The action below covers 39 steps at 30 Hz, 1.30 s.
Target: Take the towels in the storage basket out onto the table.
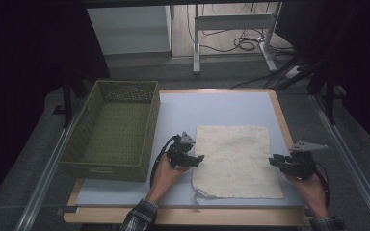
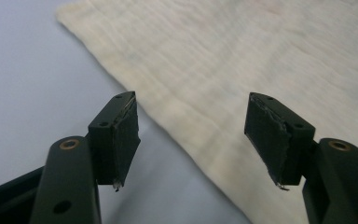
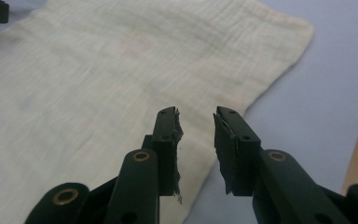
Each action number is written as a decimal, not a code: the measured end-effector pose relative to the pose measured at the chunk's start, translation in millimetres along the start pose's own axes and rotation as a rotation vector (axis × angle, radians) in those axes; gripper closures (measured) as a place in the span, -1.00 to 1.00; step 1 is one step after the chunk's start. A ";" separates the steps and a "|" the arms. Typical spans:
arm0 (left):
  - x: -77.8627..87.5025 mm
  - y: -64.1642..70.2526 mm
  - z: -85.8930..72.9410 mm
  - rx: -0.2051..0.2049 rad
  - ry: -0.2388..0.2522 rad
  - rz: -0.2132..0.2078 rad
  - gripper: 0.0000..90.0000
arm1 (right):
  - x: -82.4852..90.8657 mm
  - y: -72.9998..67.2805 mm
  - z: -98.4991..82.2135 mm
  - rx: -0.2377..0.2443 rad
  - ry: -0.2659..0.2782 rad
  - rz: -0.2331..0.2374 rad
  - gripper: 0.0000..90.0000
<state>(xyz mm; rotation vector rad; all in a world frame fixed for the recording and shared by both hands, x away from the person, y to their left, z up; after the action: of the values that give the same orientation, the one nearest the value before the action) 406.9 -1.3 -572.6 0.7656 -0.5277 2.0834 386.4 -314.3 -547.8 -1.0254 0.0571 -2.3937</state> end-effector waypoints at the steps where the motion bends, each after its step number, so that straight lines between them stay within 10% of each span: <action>1: -2.9 -3.8 2.3 -0.003 -0.002 0.009 -0.21 | -2.8 2.6 3.6 0.000 0.001 -0.009 0.55; 18: -39.9 -64.4 22.9 -0.001 -0.013 0.075 -0.03 | -49.1 46.4 59.4 -0.019 0.005 -0.107 0.52; 29: -45.9 -86.3 32.9 0.043 0.010 0.071 0.19 | -65.7 71.7 75.6 -0.092 0.021 -0.124 0.51; 39: -63.8 -94.5 29.2 0.063 -0.009 0.096 0.05 | -75.6 74.7 86.2 -0.061 0.032 -0.117 0.45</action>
<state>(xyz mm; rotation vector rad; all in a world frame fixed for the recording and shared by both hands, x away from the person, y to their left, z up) 523.7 -1.6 -586.0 0.8005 -0.5145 2.1948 522.5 -327.5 -554.4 -1.0450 0.0838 -2.5282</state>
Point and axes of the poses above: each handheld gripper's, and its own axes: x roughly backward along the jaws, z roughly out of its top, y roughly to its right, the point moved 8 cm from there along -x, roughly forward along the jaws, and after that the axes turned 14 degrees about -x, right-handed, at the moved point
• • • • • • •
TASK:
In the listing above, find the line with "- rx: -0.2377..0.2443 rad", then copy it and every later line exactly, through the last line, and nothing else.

PROBLEM SOLUTION:
  - rx: -0.2377..0.2443 rad
  - ry: -0.2659..0.2782 rad
  - rz: -0.2331..0.2374 rad
  - gripper: 0.0000..90.0000
<state>(xyz mm; rotation vector rad; all in a world frame fixed for the recording and shared by both hands, x away from the person, y to their left, z up; after the action: of the values that give the same orientation, the one nearest the value before the action) 406.9 -1.3 -572.6 0.7656 -0.5277 2.0834 386.4 -314.3 -547.8 -1.0254 0.0571 -2.3937</state> end-effector waypoints at the steps where the motion bends, each after its step number, so that straight lines between them stay within 10% of each span: <action>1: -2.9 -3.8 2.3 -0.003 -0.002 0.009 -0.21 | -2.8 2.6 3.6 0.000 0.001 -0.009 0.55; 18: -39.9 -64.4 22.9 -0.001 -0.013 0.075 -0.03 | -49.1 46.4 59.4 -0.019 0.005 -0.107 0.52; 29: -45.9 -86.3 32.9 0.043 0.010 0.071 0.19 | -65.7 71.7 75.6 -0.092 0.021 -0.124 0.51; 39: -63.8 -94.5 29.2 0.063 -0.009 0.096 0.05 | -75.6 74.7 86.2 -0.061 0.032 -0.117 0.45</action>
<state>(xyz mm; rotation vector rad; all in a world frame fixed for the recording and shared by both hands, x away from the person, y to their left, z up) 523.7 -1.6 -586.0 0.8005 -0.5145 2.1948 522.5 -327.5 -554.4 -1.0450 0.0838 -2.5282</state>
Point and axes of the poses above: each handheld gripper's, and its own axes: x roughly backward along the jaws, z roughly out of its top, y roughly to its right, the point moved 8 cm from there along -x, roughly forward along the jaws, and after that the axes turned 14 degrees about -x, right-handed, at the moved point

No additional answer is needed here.